• Given records
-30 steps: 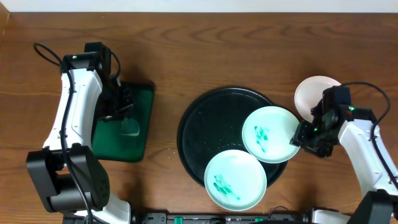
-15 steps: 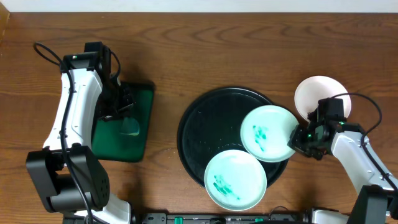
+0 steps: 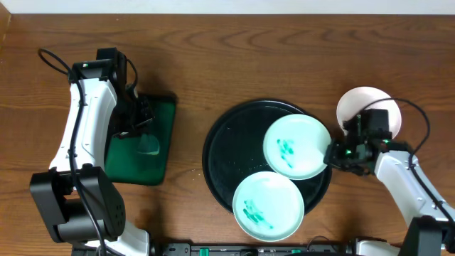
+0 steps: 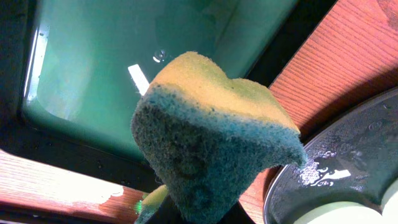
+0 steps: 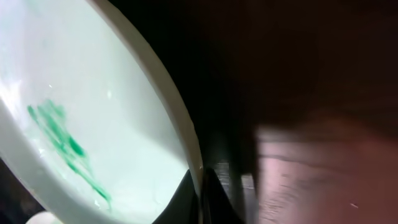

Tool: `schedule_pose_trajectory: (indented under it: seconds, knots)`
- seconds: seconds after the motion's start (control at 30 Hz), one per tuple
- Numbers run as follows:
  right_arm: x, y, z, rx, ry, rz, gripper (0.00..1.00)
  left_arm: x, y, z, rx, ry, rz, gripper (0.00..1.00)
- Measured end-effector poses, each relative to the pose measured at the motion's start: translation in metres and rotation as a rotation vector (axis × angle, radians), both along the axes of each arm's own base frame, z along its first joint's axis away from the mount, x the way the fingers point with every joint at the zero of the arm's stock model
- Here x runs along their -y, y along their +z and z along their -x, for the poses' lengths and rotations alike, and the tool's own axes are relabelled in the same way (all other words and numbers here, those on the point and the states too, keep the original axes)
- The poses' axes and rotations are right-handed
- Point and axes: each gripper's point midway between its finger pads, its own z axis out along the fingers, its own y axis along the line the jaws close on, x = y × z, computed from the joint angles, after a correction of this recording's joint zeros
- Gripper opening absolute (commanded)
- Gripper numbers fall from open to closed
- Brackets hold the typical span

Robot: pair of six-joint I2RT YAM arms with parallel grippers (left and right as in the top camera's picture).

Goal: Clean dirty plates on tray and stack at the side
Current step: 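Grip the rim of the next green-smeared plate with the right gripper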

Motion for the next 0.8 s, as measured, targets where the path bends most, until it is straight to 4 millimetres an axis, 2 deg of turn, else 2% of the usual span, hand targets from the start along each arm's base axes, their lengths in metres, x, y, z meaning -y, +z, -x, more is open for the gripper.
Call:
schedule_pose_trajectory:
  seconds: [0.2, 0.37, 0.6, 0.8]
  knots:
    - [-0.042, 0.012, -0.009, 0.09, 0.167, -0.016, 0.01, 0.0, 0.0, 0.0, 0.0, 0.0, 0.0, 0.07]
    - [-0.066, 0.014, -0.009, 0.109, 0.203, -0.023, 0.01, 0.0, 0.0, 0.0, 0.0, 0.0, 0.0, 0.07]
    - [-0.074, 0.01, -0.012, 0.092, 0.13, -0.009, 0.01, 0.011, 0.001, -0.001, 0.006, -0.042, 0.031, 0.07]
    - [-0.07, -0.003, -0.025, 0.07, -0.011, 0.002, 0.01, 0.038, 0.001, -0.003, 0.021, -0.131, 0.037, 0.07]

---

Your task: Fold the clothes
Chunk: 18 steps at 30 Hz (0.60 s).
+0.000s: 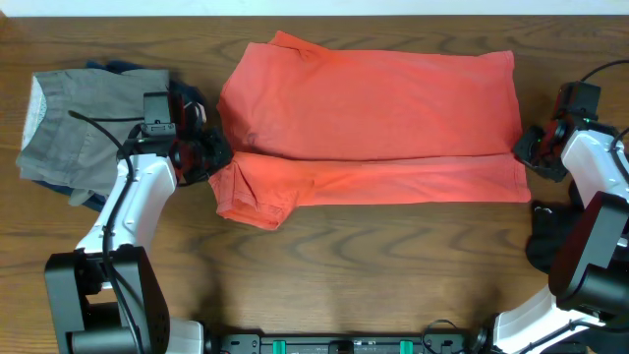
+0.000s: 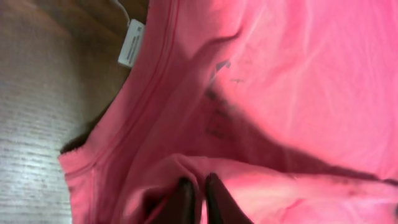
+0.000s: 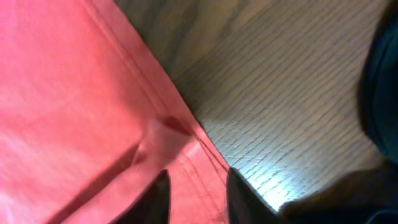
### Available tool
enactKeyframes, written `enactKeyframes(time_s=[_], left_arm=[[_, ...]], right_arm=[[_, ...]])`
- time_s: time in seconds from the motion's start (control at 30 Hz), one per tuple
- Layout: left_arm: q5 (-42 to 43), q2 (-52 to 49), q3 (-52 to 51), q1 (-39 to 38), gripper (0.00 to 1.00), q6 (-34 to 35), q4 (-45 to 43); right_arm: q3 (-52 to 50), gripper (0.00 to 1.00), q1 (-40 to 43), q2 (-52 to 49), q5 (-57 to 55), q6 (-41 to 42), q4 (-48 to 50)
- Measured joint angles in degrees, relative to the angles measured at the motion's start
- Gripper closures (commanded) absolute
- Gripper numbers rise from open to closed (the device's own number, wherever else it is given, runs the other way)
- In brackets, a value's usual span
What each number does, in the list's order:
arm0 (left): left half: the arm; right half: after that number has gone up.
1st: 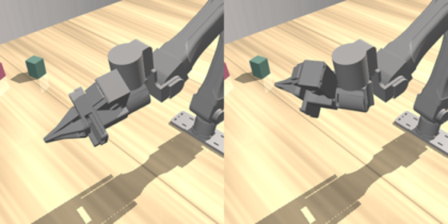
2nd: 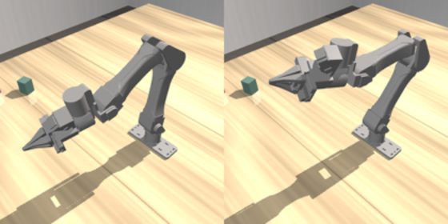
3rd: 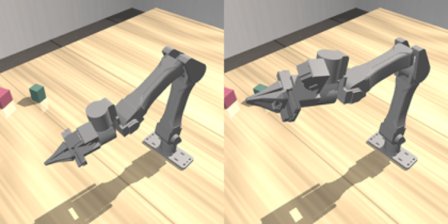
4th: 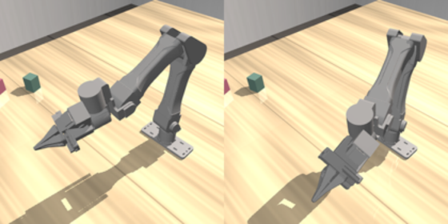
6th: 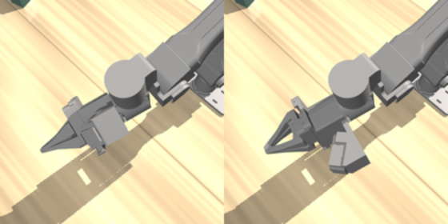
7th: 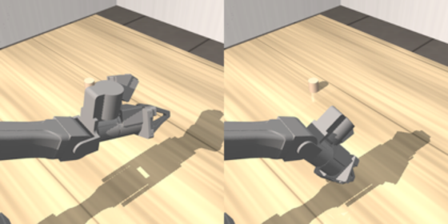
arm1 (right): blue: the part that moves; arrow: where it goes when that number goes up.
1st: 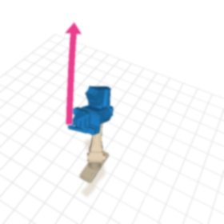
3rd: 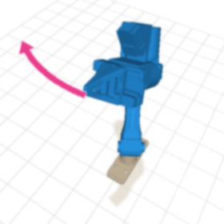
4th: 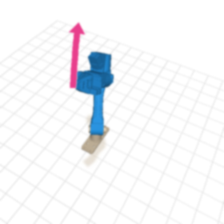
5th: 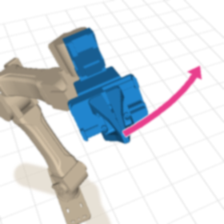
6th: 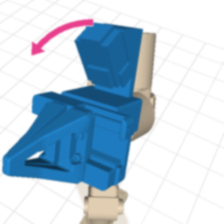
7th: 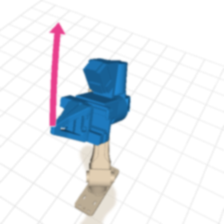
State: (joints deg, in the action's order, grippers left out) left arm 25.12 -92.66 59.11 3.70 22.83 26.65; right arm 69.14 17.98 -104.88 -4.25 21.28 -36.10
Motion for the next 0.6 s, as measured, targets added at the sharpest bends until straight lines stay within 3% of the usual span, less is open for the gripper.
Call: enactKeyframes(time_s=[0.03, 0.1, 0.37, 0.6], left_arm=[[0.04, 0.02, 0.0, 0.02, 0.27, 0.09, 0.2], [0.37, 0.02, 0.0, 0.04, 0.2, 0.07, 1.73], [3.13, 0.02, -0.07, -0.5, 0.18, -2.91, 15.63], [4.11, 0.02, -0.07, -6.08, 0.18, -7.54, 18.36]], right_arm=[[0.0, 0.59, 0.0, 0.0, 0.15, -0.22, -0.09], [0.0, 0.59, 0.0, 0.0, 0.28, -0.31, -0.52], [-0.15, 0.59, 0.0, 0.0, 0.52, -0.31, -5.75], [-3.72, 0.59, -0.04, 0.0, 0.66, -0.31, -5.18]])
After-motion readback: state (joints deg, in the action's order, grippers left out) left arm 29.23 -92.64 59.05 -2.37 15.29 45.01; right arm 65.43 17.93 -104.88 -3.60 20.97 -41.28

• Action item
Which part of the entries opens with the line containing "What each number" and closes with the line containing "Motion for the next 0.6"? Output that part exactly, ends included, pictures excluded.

• Response to the task
What each number does, in the list's order:
arm0 (left): left half: the arm; right half: after that number has gone up.
1st: 
2nd: 
3rd: 
4th: 
6th: 
7th: 
arm1 (right): blue: the part that moves; arrow: where it goes when that number goes up.
1st: 
3rd: 
4th: 
5th: 
6th: 
7th: 
State: (joints deg, in the action's order, grippers left out) left arm 25.12 -92.66 59.11 3.70 22.83 26.65; right arm 69.14 17.98 -104.88 -4.25 21.28 -36.10
Motion for the next 0.6 s, as measured, targets added at the sharpest bends until straight lines stay within 3% of the usual span, less is open for the gripper.

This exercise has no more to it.